On the other hand, SMART Recovery looks at ego in more psychoanalytical terms. It is our self-awareness and identity, something we can harness and use to drive change. Ego is who we are, not what we do. This program focuses understanding the connection between thoughts and behaviours, working to understand why we have over-invested in maladaptive coping strategies and creating new ways to respond to our environment. Making these changes means using the ego rather than overcoming it, while assessing whether the self is being influenced by irrational beliefs or fears.
My goal here isn’t to show one perspective as being better than the other, but rather that we have to understand the very different premise of both pathways in order to make sense of what sometimes feels like mixed messages. Both programs champion abstinence and connecting with community. They have the same goals but take different routes to arrive. Each has something to offer and some find one fits better than the other for them. Many, like myself, make use of both as resources and have friends in both programs. This is where the language can overlap, where patience and understanding must come into play.
Ego kept me drinking, it’s true. I felt too proud to ask for help, and believed I couldn’t possibly be addicted to alcohol – that was for “other” people. That is the ego that AA speaks of, the prideful mind that causes destruction by attempting to hold power.
Yet it was also ego that got me sober by whispering, “I can change, I can make this happen!” It was self-awareness and self-respect that helped me press on – something SMART Recovery advocates identify as an “internal locus of control”. Ego served me well, in that case.
I admit that sometimes the ego-cliches frustrate me. It can be a “garbage can” phrase that serves as a catch-all for aspects of willfulness, arrogance, pride. But we have to remember that things aren’t always as they seem. If someone is offended by criticism, what appears as injured pride could easily be self-protection from the opening of an old wound – such as a painful childhood memory resurfacing. To brush that off as mere ego would be a missed opportunity to heal and grow.

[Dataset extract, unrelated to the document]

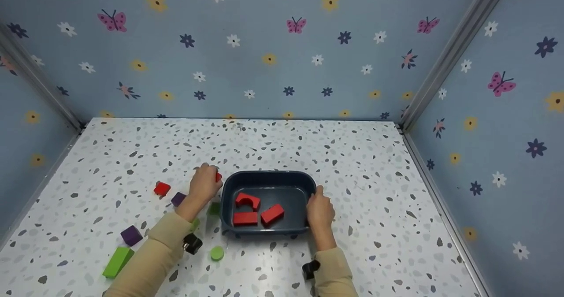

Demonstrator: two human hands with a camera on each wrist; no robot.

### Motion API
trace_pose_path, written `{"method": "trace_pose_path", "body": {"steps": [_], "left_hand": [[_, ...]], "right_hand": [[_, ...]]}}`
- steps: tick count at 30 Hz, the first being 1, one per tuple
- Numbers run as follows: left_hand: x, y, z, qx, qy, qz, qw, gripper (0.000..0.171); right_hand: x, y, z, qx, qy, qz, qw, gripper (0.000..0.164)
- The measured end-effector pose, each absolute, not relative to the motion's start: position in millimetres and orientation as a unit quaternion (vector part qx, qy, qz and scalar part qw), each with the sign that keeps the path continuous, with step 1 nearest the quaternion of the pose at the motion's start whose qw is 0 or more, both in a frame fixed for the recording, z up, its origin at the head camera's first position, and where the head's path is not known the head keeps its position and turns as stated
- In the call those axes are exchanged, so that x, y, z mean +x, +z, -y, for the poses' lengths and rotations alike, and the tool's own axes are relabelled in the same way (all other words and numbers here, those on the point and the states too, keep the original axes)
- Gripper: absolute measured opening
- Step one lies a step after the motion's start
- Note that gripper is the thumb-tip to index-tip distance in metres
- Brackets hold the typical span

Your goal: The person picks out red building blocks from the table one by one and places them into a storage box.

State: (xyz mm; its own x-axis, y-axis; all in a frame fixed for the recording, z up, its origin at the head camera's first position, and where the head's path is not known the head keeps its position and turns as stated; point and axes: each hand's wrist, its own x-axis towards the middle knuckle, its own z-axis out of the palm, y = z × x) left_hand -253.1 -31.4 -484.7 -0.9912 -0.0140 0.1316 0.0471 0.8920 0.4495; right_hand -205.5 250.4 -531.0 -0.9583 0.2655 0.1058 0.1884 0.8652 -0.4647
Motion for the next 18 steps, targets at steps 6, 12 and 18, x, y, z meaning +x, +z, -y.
{"method": "trace_pose_path", "body": {"steps": [6,12,18], "left_hand": [[-250.5,-475.6,22.6,-0.006,-0.238,0.97,0.049,0.012],[-247.7,-472.3,12.4,-0.043,-0.23,0.968,0.088,0.012],[-243.6,-466.2,-2.6,-0.066,-0.239,0.966,0.073,0.01]], "right_hand": [[-206.7,-531.9,-251.0,-0.11,0.236,0.961,0.093,0.014],[-206.8,-531.1,-251.0,-0.113,0.237,0.961,0.089,0.014],[-205.9,-532.2,-250.6,-0.114,0.237,0.96,0.097,0.013]]}}
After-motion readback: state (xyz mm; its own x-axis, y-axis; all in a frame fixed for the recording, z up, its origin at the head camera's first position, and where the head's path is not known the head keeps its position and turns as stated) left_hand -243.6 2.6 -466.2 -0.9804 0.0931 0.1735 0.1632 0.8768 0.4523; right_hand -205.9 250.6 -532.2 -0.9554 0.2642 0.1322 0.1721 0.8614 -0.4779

So do we feed the ego or annihilate it? I think the answer lies in being gentle with ourselves and others. Understanding the many facets of and uses for ego helps us know ourselves better. The question I am learning to ask, regardless of recovery pathway embraced, is “what’s really going on here?” The acronyms, cliches, theories, and memes are simply tools to help us better answer that essential question.
Back up, reassess, move forward differently. That is recovery.